Indeed, it would be naïve to assume that the citizen ideology score of a state in one year has no

effect on the citizen ideology score of that same state in the following year. The same goes for

percentage of female state legislators in a given year. Moreover, because the unit of observation

is state-year, not country-year, the results can only be applied in the context of U.S. state

legislatures, not for U.S. national legislatures or for legislatures of other countries.

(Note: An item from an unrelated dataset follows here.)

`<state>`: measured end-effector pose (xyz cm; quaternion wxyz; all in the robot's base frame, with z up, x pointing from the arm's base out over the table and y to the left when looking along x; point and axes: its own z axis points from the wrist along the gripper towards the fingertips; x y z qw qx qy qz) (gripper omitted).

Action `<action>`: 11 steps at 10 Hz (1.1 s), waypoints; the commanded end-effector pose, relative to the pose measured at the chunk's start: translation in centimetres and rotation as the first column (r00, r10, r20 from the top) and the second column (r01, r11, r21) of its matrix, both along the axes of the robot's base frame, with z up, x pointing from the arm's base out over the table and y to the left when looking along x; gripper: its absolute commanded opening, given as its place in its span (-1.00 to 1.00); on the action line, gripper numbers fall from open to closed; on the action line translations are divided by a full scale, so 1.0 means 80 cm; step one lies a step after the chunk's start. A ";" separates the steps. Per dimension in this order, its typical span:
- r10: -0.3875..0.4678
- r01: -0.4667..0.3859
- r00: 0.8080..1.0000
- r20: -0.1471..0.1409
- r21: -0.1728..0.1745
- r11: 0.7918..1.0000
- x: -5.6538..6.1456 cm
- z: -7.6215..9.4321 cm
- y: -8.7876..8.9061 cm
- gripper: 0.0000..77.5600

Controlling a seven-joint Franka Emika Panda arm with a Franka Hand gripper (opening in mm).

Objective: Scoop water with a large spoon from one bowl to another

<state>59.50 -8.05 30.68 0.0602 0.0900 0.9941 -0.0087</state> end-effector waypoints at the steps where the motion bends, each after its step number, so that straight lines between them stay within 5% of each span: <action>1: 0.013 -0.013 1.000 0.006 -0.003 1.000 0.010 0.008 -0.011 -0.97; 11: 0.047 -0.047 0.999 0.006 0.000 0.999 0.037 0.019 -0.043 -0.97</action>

Control Variables: Income per Capita, Education Level, Lagged IV, Lagged DV

As mentioned, while ideological factors constitute as one possible explanation for

women’s representation in legislatures, other explanations include socioeconomics as a causal

factor. In my multivariate regression test, I include variables for the average income per capita

(total personal income in that state divided by total midyear population), percentage of

respondents with a high school diploma or higher, the citizen ideology score for a state the year

before (in other words, a one-year lagged citizen ideology variable), and a one-year lagged

percentage of women in legislature variable. The first two variables are meant to account for

socioeconomic factors. Indeed, we can assume that the higher the average income per capita in a

state, and the larger the percentage of residents with a high school diploma or higher, the better

the socioeconomic circumstances. The idea here is that better socioeconomic circumstances lead

to more female empowerment, which may increase the “supply” of eligible female candidates.16

The lag variables are then meant to mitigate possible autocorrelation errors due to the time-series

nature of both the IV and the DV. The distribution of the control variables are shown in the

following histograms.

16
For more on this theory, see the section in this paper on “Competing Theories.”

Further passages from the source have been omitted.